Are you ready to whip up a delicious and nutritious dish that will brighten your day? I’m excited to share my Fresh & Healthy Apple Quinoa Salad recipe with you! This vibrant salad is not only vegan and gluten-free, but it’s also a fantastic option for quick family dinners. In just 15 minutes, you can create a meal that’s bursting with flavor and packed with nutrients. Plus, it’s a great way to incorporate some fresh produce into your diet. Let’s dive in!
Why You’ll Love This Recipe
- Quick and easy to prepare, perfect for busy weeknights.
- Nutritious ingredients that are both filling and satisfying.
- Versatile enough to serve as a side dish or a main course.
- Great for meal prep and can be enjoyed cold or at room temperature.
- Deliciously sweet and crunchy, making it a hit with the whole family!
Ingredients
To make this delightful salad, you’ll need the following ingredients:
- 1 cup (170 g) uncooked quinoa
- 2 cups (480 ml) water or vegetable broth
- 2 medium apples, diced (sweet-tart variety)
- ½ cup (60 g) walnuts, roughly chopped
- ⅓ cup (40 g) dried cranberries
- 2 green onions, sliced
- 2 cups (60 g) baby spinach or mixed greens (optional)
- Dressing:
- ¼ cup (60 ml) olive oil
- 2 tablespoons (30 ml) apple cider vinegar
- 1 tablespoon (15 ml) maple syrup
- 1 teaspoon (5 g) Dijon mustard
- Salt & pepper, to taste
Full ingredient list with measurements is provided in the printable recipe card below.
How to Make the Recipe
Now, let’s get cooking! Follow these simple steps to create your Fresh & Healthy Apple Quinoa Salad:
- Rinse the quinoa under cold water. In a saucepan, bring the water or broth to a boil, add the quinoa, cover, and simmer for 15 minutes until the liquid is absorbed. Fluff the quinoa with a fork and let it cool.
- While the quinoa is cooling, whisk together the olive oil, apple cider vinegar, maple syrup, Dijon mustard, salt, and pepper in a small jar or bowl.
- In a large bowl, combine the cooled quinoa, diced apples, walnuts, cranberries, and green onions. If you’re using spinach or mixed greens, add them in as well. Pour the dressing over the salad and toss gently to combine. For the best flavor, chill for an hour if you have the time!
Pro Tips for Making the Recipe
Here are some helpful suggestions to ensure your salad turns out perfectly:
- Use a sweet-tart variety of apples like Honeycrisp or Granny Smith for the best flavor.
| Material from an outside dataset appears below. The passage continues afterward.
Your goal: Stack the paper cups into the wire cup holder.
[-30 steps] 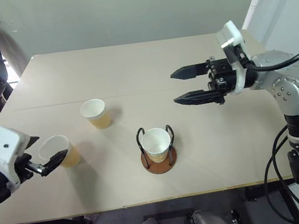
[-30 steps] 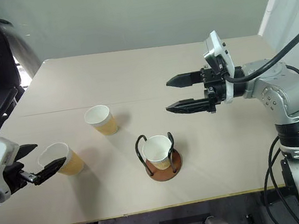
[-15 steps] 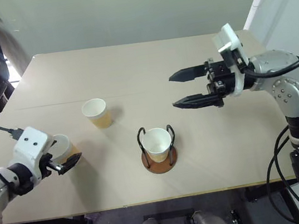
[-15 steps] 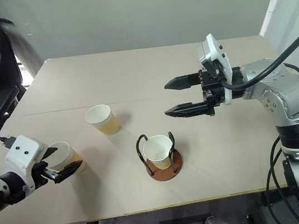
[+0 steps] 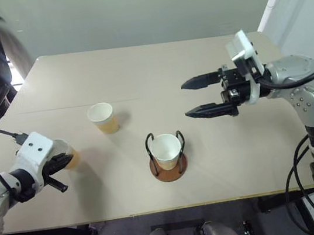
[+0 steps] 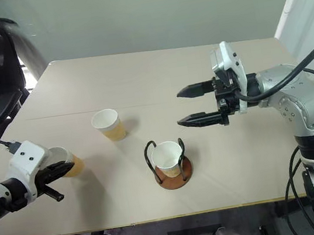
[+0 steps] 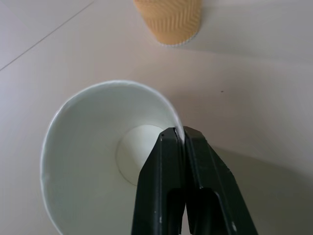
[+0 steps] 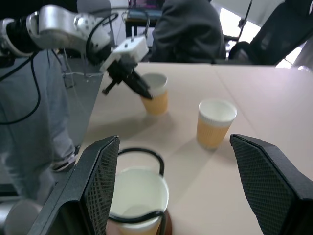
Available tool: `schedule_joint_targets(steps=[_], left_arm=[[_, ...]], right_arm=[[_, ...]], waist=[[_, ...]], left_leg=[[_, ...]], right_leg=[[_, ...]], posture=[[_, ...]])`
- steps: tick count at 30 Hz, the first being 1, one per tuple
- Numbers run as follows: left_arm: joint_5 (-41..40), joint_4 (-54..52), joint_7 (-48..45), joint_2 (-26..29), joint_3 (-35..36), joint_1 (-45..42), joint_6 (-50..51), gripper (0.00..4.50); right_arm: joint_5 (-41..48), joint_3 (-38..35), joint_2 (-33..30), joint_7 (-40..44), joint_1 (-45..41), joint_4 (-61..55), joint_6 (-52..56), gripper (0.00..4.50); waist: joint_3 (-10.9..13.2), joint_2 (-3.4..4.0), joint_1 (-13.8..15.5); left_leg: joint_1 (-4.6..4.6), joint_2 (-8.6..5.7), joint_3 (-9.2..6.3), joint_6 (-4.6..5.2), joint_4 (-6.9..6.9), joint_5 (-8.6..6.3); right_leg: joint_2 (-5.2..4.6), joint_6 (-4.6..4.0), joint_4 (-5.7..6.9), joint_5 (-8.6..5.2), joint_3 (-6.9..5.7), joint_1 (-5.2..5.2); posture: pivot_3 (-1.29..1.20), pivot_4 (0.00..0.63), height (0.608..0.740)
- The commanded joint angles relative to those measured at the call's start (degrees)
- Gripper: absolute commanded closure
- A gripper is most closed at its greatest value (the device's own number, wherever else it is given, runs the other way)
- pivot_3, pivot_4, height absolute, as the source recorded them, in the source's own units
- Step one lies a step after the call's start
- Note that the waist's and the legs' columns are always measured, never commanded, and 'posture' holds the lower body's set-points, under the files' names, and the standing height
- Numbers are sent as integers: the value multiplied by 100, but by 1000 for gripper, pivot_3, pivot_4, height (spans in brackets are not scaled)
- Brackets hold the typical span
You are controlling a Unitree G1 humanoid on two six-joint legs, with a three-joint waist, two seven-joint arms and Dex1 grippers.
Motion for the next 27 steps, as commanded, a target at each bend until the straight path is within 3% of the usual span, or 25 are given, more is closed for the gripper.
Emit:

- Feel free to substitute walnuts with your favorite nuts or seeds for a different crunch.
- If you’re short on time, you can prepare the quinoa in advance and store it in the fridge until you’re ready to make the salad.
- For a protein boost, consider adding chickpeas or grilled chicken to the salad.
- This salad pairs wonderfully with Healthy Chicken and Broccoli Chinese Takeout for a complete meal!
How to Serve
This Fresh & Healthy Apple Quinoa Salad is incredibly versatile! You can serve it as a light lunch, a side dish for dinner, or even as a refreshing snack. It’s perfect for potlucks or gatherings, and I love to enjoy it alongside White Chicken Enchiladas for a delightful meal. The flavors complement each other beautifully!
Make Ahead and Storage
If you’re planning for the week ahead, this salad is a fantastic option for meal prep. You can make it a day in advance and store it in an airtight container in the refrigerator. Just keep in mind that the apples may brown slightly, so you might want to add a splash of lemon juice to keep them fresh. This salad can last up to 3 days in the fridge, making it a great choice for quick lunches or easy pasta recipes throughout the week.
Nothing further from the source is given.